*PROBLEM DETAILS*.
Look through the data below for the line with "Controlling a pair" and the line with "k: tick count", then output those two and all lines in between, exactly as written.

Collected data entries
==========

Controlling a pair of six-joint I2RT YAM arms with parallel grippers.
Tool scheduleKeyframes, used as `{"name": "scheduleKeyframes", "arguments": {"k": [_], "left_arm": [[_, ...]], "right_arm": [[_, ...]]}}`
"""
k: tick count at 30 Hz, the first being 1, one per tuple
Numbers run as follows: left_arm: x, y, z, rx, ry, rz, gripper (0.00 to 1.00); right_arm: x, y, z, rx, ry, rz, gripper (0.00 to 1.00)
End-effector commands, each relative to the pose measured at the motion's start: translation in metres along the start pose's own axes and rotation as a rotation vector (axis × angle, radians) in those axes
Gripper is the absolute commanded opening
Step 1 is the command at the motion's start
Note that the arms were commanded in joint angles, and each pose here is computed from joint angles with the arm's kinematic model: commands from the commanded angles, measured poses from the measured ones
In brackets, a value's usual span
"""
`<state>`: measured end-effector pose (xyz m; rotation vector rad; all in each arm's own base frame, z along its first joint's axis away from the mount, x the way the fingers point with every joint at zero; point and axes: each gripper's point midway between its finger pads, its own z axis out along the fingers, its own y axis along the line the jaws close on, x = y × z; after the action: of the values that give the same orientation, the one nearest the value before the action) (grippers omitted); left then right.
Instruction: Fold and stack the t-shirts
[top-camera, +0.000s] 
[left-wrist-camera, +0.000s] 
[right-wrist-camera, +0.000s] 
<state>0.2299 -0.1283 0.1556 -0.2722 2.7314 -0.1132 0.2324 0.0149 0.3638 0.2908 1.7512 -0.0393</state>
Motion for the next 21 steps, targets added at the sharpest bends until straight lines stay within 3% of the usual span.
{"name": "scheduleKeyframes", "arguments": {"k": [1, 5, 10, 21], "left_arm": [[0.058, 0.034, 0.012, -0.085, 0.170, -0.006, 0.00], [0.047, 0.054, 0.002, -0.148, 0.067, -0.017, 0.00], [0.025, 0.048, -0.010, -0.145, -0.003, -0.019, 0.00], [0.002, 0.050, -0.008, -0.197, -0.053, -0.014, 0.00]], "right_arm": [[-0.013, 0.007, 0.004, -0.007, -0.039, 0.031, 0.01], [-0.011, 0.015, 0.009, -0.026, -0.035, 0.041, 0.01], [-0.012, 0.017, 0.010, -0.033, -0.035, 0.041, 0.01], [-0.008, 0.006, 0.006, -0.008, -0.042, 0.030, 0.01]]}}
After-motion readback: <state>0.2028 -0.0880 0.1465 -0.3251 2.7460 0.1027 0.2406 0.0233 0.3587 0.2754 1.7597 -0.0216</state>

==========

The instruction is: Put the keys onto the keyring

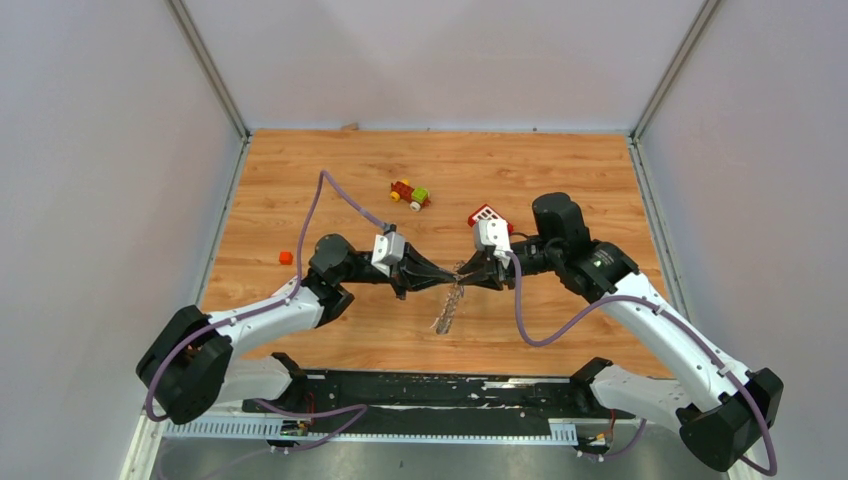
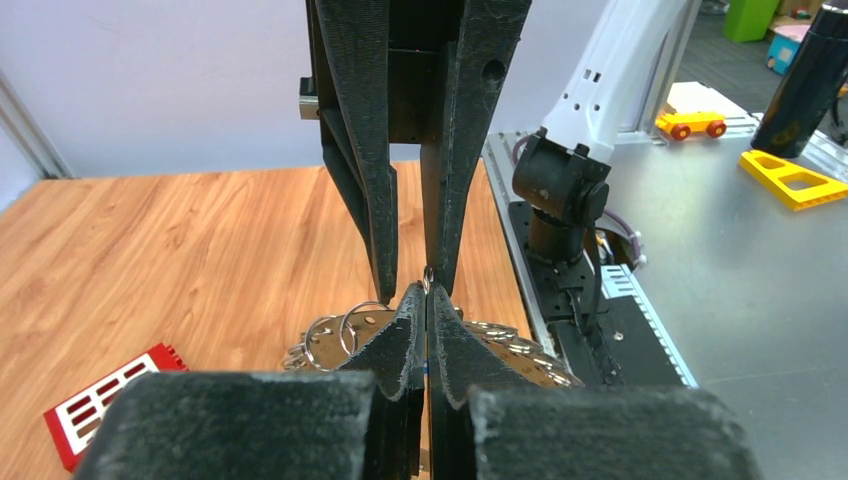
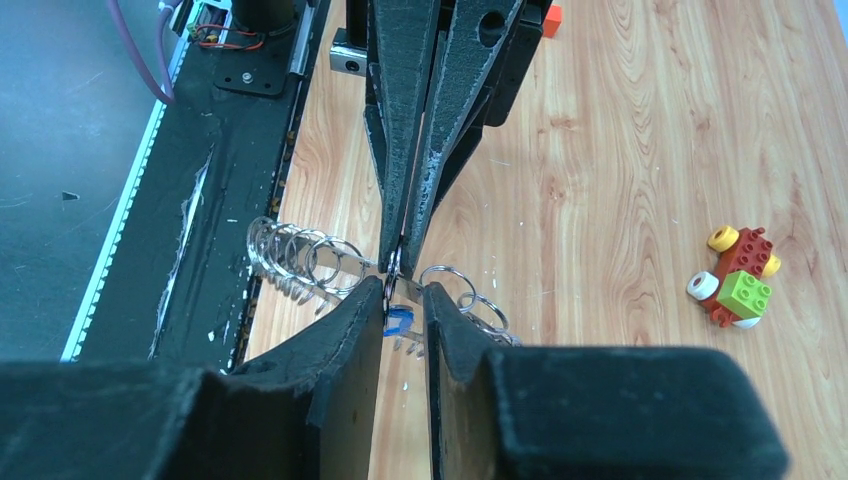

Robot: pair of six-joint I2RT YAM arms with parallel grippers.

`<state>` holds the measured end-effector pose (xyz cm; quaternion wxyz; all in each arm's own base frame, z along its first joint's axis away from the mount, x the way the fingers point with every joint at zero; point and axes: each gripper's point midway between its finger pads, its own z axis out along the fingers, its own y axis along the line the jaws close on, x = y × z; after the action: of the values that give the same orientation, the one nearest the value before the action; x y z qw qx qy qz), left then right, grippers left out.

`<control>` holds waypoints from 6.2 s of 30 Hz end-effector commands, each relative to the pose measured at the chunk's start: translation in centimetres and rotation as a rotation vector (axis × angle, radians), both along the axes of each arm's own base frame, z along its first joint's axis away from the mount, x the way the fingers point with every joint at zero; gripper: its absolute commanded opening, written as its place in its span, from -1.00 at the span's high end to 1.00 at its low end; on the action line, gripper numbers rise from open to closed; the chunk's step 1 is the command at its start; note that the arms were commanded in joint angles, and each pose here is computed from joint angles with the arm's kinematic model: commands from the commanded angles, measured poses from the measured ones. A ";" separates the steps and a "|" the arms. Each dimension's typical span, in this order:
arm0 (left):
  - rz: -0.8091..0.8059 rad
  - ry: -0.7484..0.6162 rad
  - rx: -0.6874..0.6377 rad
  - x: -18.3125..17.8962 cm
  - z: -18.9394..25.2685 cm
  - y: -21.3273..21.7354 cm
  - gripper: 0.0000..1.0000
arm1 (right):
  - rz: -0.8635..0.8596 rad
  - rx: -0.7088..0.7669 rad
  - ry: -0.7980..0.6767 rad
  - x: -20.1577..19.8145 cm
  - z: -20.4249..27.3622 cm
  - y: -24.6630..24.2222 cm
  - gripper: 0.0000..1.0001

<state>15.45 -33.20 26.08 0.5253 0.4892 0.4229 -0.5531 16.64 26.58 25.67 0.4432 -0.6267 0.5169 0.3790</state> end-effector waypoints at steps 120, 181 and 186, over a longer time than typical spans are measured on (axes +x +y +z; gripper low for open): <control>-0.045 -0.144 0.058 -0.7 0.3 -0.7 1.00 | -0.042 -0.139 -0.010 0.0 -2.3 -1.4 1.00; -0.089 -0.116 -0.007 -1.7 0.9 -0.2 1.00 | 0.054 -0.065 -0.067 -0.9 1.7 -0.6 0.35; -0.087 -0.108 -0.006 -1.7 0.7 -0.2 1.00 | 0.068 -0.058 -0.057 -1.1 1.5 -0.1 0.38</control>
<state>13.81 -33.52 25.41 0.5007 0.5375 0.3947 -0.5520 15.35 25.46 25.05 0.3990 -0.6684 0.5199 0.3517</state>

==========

*RESPONSE TO THIS EXERCISE*.
Controlling a pair of six-joint I2RT YAM arms with parallel grippers.
Tool scheduleKeyframes, used as `{"name": "scheduleKeyframes", "arguments": {"k": [_], "left_arm": [[_, ...]], "right_arm": [[_, ...]]}}`
"""
k: tick count at 30 Hz, the first being 1, one per tuple

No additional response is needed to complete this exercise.